◆ Instructions for the task: Among the lines below, which ones contain the word "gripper"? Copy every such line.

□ □ □ □

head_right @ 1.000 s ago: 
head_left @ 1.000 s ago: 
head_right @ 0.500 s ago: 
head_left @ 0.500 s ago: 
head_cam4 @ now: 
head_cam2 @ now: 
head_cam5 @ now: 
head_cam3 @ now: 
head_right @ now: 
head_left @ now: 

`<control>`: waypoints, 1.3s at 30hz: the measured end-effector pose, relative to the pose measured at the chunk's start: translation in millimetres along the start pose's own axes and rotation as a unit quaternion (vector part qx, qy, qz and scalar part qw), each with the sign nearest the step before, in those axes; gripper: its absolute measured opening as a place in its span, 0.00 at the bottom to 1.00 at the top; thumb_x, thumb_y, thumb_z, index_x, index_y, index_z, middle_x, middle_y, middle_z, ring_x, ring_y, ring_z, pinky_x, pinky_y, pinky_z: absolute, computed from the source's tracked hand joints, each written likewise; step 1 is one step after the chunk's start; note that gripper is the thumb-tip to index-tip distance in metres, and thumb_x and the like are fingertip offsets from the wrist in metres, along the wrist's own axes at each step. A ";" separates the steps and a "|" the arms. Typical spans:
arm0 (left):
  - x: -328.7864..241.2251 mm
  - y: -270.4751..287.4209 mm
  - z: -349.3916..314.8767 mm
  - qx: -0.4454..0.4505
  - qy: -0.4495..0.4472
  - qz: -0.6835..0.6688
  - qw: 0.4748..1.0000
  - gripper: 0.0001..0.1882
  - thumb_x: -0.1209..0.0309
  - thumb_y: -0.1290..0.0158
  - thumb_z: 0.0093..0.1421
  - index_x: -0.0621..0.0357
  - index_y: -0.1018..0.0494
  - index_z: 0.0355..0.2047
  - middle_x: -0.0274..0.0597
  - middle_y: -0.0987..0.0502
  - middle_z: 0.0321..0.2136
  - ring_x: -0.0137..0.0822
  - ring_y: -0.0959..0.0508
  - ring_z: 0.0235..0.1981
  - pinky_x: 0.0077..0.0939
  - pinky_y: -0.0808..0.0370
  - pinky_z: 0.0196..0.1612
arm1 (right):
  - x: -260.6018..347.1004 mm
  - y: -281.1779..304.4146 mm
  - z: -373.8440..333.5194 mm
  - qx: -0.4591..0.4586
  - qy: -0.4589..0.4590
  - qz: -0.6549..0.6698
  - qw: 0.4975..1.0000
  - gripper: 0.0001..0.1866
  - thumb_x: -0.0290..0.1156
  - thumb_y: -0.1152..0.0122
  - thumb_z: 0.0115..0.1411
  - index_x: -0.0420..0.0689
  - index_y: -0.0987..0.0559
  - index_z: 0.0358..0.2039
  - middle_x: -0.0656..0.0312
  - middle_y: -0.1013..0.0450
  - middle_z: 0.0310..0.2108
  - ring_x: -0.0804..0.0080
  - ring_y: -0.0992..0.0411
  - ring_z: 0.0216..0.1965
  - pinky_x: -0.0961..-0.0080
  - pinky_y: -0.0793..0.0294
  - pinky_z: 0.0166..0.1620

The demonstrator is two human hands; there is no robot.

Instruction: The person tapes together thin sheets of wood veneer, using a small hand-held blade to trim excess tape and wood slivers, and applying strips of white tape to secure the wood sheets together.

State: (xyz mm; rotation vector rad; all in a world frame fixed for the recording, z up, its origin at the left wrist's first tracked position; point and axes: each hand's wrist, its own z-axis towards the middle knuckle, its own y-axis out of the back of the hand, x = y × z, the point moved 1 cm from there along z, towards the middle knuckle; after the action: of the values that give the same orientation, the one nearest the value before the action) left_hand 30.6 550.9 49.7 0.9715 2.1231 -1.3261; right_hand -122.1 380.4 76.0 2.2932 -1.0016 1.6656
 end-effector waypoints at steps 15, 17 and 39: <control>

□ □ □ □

◆ Answer space:
`<control>`: waypoints, 1.3s at 30hz: the measured end-effector pose, relative to the pose measured at the chunk's start: translation in millimetres along the start pose's own axes and rotation as a unit quaternion (vector part qx, qy, qz and scalar part qw), each with the sign nearest the step before, in those axes; gripper: its absolute measured opening as a place in its span, 0.00 at the bottom to 1.00 at the top; thumb_x, thumb_y, thumb_z, index_x, index_y, index_z, middle_x, middle_y, middle_z, ring_x, ring_y, ring_z, pinky_x, pinky_y, pinky_z: absolute, computed from the source's tracked hand joints, each written likewise; step 1 is one step after the chunk's start; note that gripper is the thumb-tip to index-tip distance in metres, and thumb_x and the like are fingertip offsets from the wrist in metres, along the wrist's own axes at each step. A ";" separates the steps and a "|" the arms. Typical spans:
  - gripper: 0.0001..0.1882
  - gripper: 0.0001..0.1866

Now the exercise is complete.